## WORK REQUIRED
Restate the entries word for word and skip every image.

## SUPPLIED ENTRIES
#####
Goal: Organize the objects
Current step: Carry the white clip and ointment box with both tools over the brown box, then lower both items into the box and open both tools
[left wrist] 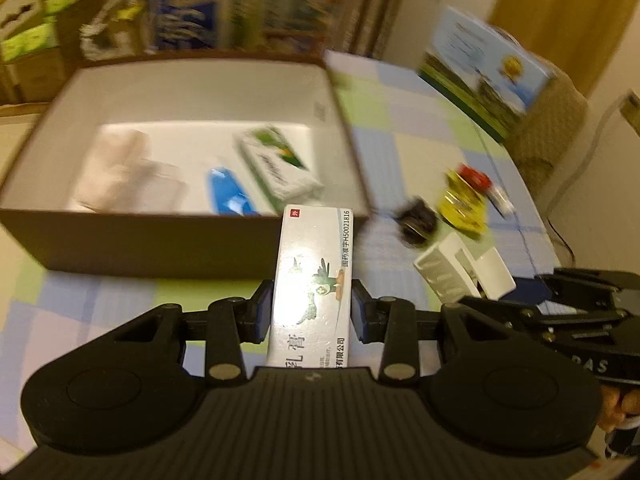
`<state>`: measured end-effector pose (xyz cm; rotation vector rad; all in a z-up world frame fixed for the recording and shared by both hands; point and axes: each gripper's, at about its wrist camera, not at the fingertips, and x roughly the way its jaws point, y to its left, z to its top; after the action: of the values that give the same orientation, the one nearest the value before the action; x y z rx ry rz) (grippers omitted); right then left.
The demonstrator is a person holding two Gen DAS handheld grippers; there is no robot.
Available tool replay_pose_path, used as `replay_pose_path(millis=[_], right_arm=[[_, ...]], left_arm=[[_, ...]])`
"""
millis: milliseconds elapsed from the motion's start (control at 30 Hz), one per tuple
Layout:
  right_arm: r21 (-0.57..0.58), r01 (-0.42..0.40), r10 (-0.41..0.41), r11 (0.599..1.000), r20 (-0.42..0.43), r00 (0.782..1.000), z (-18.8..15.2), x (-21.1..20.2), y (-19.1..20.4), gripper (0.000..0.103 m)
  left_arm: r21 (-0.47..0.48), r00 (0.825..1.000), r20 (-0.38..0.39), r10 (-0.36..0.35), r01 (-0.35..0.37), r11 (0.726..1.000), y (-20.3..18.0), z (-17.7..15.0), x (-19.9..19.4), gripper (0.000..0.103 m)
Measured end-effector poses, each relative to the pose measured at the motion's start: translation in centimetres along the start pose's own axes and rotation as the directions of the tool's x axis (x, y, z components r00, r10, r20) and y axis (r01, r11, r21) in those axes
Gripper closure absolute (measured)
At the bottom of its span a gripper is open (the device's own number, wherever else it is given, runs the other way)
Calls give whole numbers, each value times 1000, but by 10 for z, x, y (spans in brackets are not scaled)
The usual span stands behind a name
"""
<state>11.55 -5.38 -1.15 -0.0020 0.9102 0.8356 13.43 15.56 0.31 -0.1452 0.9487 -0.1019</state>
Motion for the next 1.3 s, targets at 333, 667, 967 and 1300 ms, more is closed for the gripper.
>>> replay_pose_path(millis=[333,667,967,1300], right_arm=[[-56,-55,58,997,40,998,58,52,52,65],[-86,-35,39,996,44,998,115,109,81,65],[-47,-2,1,999,-26,1000,144,175,76,65],[-25,31,-32,999,-51,998,169,222,68,65]], left_arm=[[-36,990,95,107,-104,994,77,46,-21,69],[-11,980,86,177,-176,984,131,100,7,69],[50,977,7,215,-215,975,165,134,61,69],[94,970,-54,238,-232,968,190,164,116,69]])
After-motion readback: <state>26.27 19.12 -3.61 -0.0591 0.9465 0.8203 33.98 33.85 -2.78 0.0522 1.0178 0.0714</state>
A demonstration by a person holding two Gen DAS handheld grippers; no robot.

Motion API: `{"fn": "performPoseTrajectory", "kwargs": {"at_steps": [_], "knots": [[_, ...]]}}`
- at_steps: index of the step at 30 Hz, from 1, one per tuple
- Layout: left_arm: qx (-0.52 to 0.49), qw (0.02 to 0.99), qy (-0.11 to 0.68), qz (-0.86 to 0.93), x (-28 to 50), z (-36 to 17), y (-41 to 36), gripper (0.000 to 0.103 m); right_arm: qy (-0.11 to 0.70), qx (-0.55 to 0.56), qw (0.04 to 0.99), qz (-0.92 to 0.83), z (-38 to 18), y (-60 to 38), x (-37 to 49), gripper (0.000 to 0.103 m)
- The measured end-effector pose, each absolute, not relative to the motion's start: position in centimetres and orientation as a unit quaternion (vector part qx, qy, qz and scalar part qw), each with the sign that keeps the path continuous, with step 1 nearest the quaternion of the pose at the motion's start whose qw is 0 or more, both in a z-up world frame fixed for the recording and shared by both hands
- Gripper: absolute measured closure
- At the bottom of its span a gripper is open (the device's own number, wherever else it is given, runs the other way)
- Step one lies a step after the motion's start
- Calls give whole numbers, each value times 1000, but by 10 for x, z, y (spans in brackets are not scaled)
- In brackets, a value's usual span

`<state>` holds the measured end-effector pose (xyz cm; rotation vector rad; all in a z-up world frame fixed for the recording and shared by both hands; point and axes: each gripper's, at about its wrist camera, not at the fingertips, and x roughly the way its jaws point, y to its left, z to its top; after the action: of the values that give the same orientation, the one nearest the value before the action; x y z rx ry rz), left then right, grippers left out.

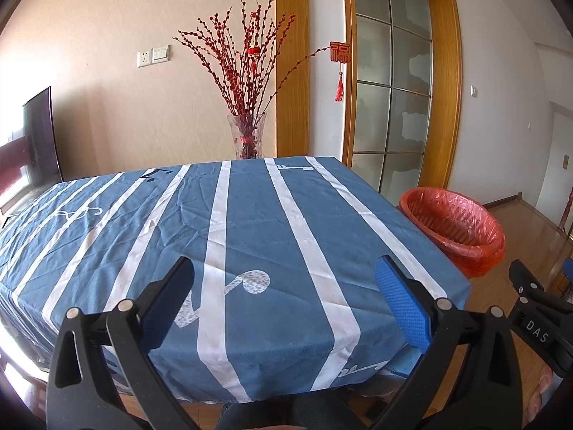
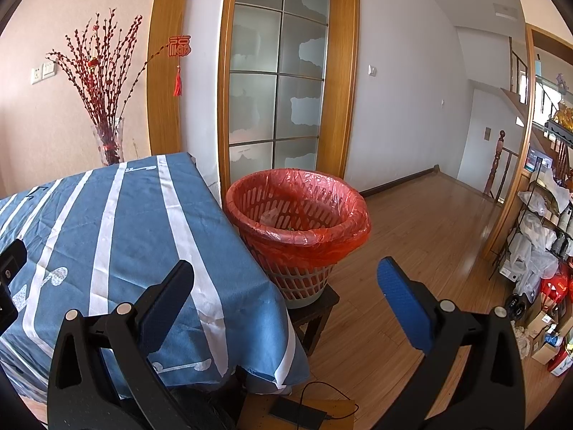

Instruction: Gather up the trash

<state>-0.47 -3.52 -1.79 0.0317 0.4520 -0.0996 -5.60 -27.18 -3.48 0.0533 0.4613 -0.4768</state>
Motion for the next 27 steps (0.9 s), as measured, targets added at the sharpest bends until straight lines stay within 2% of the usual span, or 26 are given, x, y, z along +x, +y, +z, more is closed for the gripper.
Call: {"fn": "performPoseTrajectory", "kwargs": {"at_steps": [27], "knots": [[19,971,230,-53,-2,-23,-33,4,231,27,945,-230,-42,-272,-57,2]]}}
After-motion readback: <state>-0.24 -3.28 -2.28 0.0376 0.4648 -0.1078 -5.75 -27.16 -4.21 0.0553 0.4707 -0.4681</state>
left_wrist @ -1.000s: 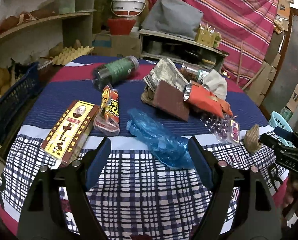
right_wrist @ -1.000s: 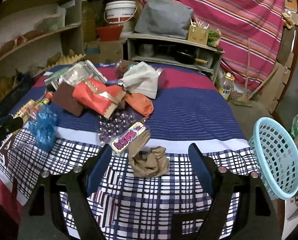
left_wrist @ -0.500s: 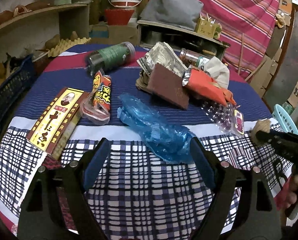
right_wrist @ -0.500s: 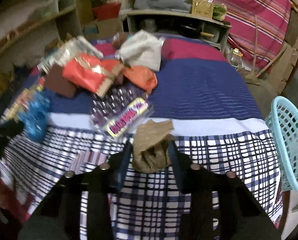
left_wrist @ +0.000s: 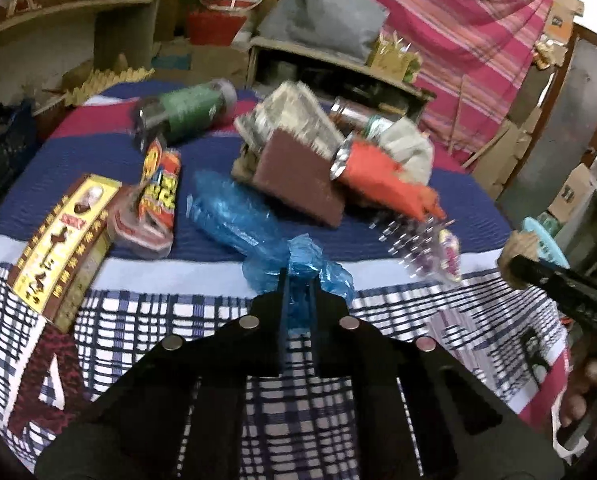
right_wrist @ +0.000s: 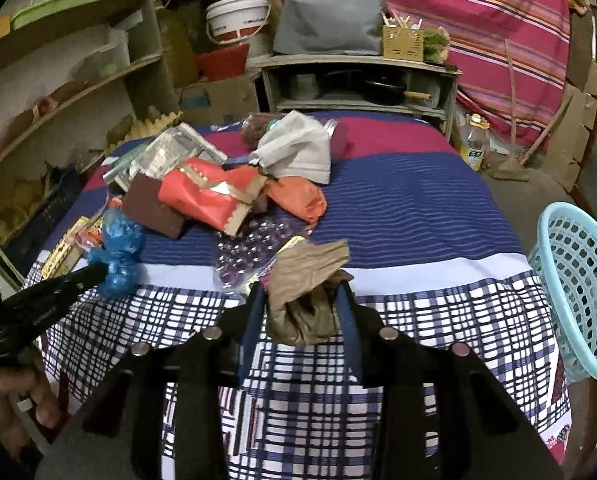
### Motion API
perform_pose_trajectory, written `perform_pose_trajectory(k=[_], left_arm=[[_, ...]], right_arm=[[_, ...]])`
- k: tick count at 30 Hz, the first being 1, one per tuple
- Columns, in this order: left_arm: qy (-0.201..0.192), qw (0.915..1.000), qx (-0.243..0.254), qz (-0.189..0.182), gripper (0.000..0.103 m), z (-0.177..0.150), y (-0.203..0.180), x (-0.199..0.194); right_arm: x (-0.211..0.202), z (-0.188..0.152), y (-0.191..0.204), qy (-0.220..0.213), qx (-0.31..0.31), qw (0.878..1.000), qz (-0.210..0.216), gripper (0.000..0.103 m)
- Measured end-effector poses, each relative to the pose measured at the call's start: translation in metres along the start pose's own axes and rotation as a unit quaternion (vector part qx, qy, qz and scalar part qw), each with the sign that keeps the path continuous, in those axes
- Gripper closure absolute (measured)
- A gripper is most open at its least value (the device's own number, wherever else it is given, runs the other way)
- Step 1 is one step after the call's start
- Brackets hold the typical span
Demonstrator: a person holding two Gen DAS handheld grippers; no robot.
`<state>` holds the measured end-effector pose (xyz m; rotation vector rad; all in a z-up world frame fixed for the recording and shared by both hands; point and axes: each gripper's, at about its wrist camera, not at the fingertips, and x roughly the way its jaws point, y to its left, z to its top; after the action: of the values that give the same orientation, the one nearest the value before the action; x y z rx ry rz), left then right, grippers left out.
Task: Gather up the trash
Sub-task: 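Grasp the blue plastic bag with the left tool, then drop the brown bag into the basket with the right tool while the left tool drops the blue bag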
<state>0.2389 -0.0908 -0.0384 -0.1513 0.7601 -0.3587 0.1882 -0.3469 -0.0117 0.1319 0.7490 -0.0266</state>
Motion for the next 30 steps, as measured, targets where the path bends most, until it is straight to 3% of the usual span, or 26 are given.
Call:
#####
## REPLY TO THE TASK
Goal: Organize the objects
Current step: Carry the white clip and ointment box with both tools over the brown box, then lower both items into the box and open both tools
[left wrist] 
`<state>`: measured end-effector pose (xyz cm; rotation vector rad; all in a z-up world frame fixed for the recording and shared by both hands; point and axes: each gripper's, at about its wrist camera, not at the fingertips, and x roughly the way its jaws point, y to its left, z to its top; after the action: of the values that give the same orientation, the one nearest the value before the action; x y z rx ry rz) (grippers omitted); right then left.
The demonstrator is a person holding two Gen DAS handheld grippers; there is no robot.
Available tool replay_pose_path, used as `replay_pose_path(millis=[_], right_arm=[[_, ...]], left_arm=[[_, ...]])`
"""
millis: milliseconds elapsed from the motion's start (control at 30 Hz), one per tuple
Layout:
  right_arm: r21 (-0.57..0.58), r01 (-0.42..0.40), r10 (-0.41..0.41), r11 (0.599..1.000), r20 (-0.42..0.43), r00 (0.782..1.000), z (-18.8..15.2), x (-21.1..20.2), y (-19.1..20.4), gripper (0.000..0.103 m)
  left_arm: r21 (-0.47..0.48), r00 (0.825..1.000), r20 (-0.38..0.39), r10 (-0.36..0.35), r01 (-0.35..0.37), r11 (0.726..1.000), y (-20.3..18.0), z (-17.7..15.0), x (-19.9..19.4), gripper (0.000..0.103 m)
Measured end-effector poses, each relative to the pose measured at the motion's start: translation in centimetres along the start pose's own axes and rotation as the directions of the tool's x axis (x, y, z components r00, r10, r20) and y axis (r01, r11, r21) in those axes
Gripper closure absolute (measured)
At the bottom of its span a gripper is open (the device's own number, wherever else it is given, runs the other way)
Calls give whole numbers, each value times 1000, but by 10 for z, x, y (spans in brackets are not scaled)
The usual span stands behind a name
"""
<state>11.55 -5.38 -1.15 -0.0020 0.9102 0.8356 13.43 15.56 0.31 -0.1452 0.9487 -0.1019</state>
Motion for the next 1.3 s, targets at 333, 667, 967 and 1300 ms, more is closed for the gripper.
>>> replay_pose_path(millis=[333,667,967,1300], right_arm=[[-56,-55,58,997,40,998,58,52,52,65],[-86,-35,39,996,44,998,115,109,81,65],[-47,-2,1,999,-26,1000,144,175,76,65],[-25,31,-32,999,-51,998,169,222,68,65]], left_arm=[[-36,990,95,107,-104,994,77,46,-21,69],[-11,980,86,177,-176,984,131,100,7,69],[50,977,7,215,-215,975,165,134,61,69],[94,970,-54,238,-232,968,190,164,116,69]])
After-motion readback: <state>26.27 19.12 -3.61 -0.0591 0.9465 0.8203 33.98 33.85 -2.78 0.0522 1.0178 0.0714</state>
A demonstration by a person holding two Gen DAS handheld grippers; no robot.

Motion API: `{"fn": "performPoseTrajectory", "kwargs": {"at_steps": [_], "knots": [[_, ...]]}}`
- at_steps: index of the step at 30 Hz, from 1, one per tuple
- Layout: left_arm: qx (-0.52 to 0.49), qw (0.02 to 0.99), qy (-0.11 to 0.68), qz (-0.86 to 0.93), x (-28 to 50), z (-36 to 17), y (-41 to 36), gripper (0.000 to 0.103 m); right_arm: qy (-0.11 to 0.70), qx (-0.55 to 0.56), qw (0.04 to 0.99), qz (-0.92 to 0.83), z (-38 to 18), y (-60 to 38), x (-37 to 49), gripper (0.000 to 0.103 m)
- The measured end-effector pose, each absolute, not relative to the motion's start: position in centimetres and orientation as a unit quaternion (vector part qx, qy, qz and scalar part qw), each with the sign that keeps the path continuous, with step 1 nearest the quaternion of the pose at the motion's start whose qw is 0 or more, both in a z-up world frame fixed for the recording and shared by both hands
- Gripper: absolute measured closure
- At the bottom of its span a gripper is open (the device's own number, wherever else it is given, runs the other way)
- Step one lies a step after the motion's start
- Calls give whole numbers, each value times 1000, but by 10 for x, z, y (spans in brackets are not scaled)
- In brackets, a value's usual span

`<state>` holds the measured end-effector pose (xyz cm; rotation vector rad; all in a z-up world frame fixed for the recording and shared by both hands; point and axes: each gripper's, at about its wrist camera, not at the fingertips, and x roughly the way its jaws point, y to its left, z to its top; after the action: of the values that give the same orientation, the one nearest the value before the action; x y z rx ry rz), left then right, grippers left out.


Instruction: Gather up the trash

<state>-0.47 -3.52 -1.79 0.0317 0.4520 -0.0996 -5.60 -27.18 -3.48 0.0533 0.4613 -0.4768</state>
Motion for the next 27 steps (0.9 s), as measured, targets added at the sharpest bends until straight lines stay within 2% of the usual span, or 26 are given, x, y, z along +x, +y, +z, more is closed for the gripper.
Call: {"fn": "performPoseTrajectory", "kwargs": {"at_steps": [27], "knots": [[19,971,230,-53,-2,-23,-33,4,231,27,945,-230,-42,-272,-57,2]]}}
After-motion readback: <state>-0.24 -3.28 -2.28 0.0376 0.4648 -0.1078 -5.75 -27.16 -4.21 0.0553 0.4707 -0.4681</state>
left_wrist @ -1.000s: 
right_wrist @ -1.000s: 
left_wrist @ -0.500s: 
right_wrist @ -0.500s: 
left_wrist @ +0.000s: 
right_wrist @ +0.000s: 
### Motion API
perform_pose_trajectory, written `perform_pose_trajectory(k=[_], left_arm=[[_, ...]], right_arm=[[_, ...]])`
- k: tick count at 30 Hz, the first being 1, one per tuple
- Columns, in this order: left_arm: qy (-0.201..0.192), qw (0.915..1.000), qx (-0.243..0.254), qz (-0.189..0.182), gripper (0.000..0.103 m), z (-0.177..0.150), y (-0.203..0.180), x (-0.199..0.194); right_arm: x (-0.211..0.202), z (-0.188..0.152), y (-0.191..0.204), qy (-0.220..0.213), qx (-0.31..0.31), qw (0.878..1.000), qz (-0.210..0.216), gripper (0.000..0.103 m)
- Measured end-effector poses, each relative to the pose measured at the call's start: translation in metres along the start pose's own axes and rotation as a unit quaternion (vector part qx, qy, qz and scalar part qw), each with the sign that keeps the path continuous, in those axes
- Gripper closure absolute (measured)
- A gripper is most open at its least value (the device's own number, wherever else it is given, runs the other way)
- Step 1 is one step after the call's start
- Brackets hold the typical span
Demonstrator: a person holding two Gen DAS handheld grippers; no robot.
`<state>` holds the measured end-effector pose (xyz m; rotation vector rad; all in a z-up world frame fixed for the recording and shared by both hands; point and axes: each gripper's, at about its wrist camera, not at the fingertips, and x roughly the way its jaws point, y to its left, z to its top; after the action: of the values that give the same orientation, the one nearest the value before the action; x y z rx ry rz), left then right, grippers left out.
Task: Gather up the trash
Sub-task: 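Grasp the blue plastic bag with the left tool, then drop the brown bag into the basket with the right tool while the left tool drops the blue bag
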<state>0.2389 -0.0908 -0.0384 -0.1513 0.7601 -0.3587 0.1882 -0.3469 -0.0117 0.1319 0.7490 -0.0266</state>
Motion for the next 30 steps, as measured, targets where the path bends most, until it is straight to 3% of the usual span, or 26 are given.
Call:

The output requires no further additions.